Risk-Controlled Urban Change Detection: Conformal Prediction Wrappers for Provable Reliability in High-Resolution Satellite Imagery

Abstract

Satellite-based urban change detection enables an emerging generation of geospatial intelligence applications, from disaster damage assessments to spatial expansion monitoring; however, the deep learning models powering these systems lack formal reliability metrics for individual predictions. Even a model achieving an impressive 89% aggregate F1-score can still be systematically wrong exactly in the regions where accuracy is most critical: building boundaries, shadow margins, and active construction sites. This paper introduces a rigorous statistical approach to transformer-based satellite change detection using Marginal Split Conformal Prediction (CP).
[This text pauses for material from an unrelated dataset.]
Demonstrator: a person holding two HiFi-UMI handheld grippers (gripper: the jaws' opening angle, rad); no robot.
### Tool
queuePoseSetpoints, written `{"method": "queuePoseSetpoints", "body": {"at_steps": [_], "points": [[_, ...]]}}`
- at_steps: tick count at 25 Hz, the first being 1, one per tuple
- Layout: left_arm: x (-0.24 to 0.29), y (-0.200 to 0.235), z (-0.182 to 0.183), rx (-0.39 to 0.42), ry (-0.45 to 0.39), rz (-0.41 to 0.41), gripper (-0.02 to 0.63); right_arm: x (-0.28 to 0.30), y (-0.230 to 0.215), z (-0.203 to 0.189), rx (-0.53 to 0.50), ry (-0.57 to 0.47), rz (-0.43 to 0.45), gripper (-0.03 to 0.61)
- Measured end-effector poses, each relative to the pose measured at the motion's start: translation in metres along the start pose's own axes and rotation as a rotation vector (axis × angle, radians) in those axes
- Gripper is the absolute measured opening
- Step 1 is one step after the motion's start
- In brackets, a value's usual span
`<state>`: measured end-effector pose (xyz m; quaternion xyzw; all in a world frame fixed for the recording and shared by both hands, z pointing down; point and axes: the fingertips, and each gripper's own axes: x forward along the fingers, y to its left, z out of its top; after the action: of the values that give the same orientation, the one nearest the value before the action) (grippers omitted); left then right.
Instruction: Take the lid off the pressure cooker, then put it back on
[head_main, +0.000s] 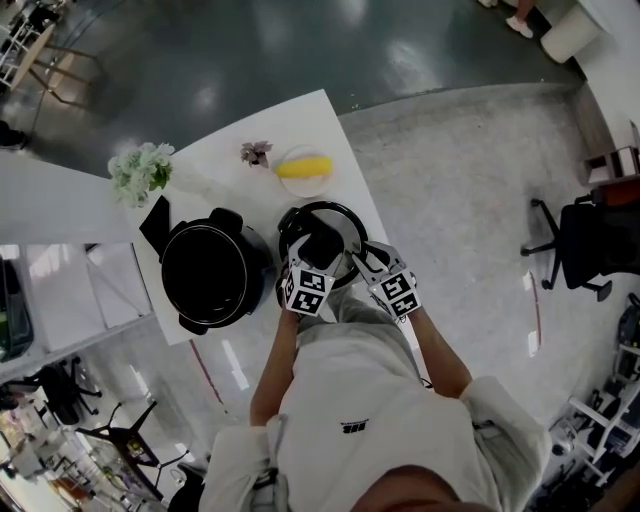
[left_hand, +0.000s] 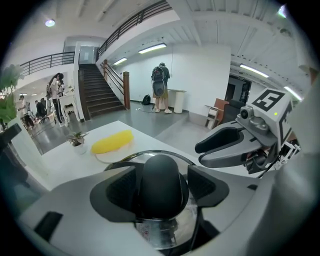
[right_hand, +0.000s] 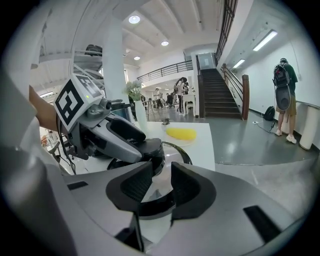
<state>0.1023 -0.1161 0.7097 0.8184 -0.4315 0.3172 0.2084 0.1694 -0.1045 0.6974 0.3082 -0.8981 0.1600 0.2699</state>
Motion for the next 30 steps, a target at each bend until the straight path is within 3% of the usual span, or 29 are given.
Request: {"method": "queuePoseSetpoints", "body": {"at_steps": [7,17,26,30], "points": [[-0.022,0.001,0.015,-0.001,-0.062,0.020,0.315,-0.011,0.006,0.022,-0.005,-0.056,-0.020,0.109],[-0.061,-0.007,0.020,0.026,-0.142,-0.023,0.282,-0.043,0.029,0.037,0.024,-0.101,-0.150,0.109],[-0.077,-0.007,0.013,0.032,-0.148,-0.061,0.282,-0.054,0.047,0.032,0.030,-0.114,-0.241,0.109],[-0.073,-0.008,0.011,0.046,-0.123,-0.068,0.282,-0.054,0.049,0.022,0.037,-0.094,-0.243,0.109]]}}
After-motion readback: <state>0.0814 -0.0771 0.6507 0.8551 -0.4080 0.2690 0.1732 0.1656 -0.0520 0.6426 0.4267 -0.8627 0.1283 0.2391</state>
Working on top of the pre-trained Bitemporal Image Transformer (BIT) and the well-established LEVIR-CD benchmark, we calibrate a non-conformity threshold on the validation split and generate pixel-wise prediction sets. This achieves distribution-free, statistically rigorous 1 − α coverage bounds without requiring any re-training of the model weights. Our optimized implementation attains F1 = 89.94% and IoU = 81.72% on the LEVIR-CD test set, outperforming all published baselines. Furthermore, conformal calibration reveals a novel structural property specific to geospatial transformers: BIT operates in a near-binary confidence regime where spatial ambiguity emerges as Empty Prediction Sets rather than dual-class uncertainty. This constitutes the first formal characterisation of confidence distribution structure in remote-sensing change detection.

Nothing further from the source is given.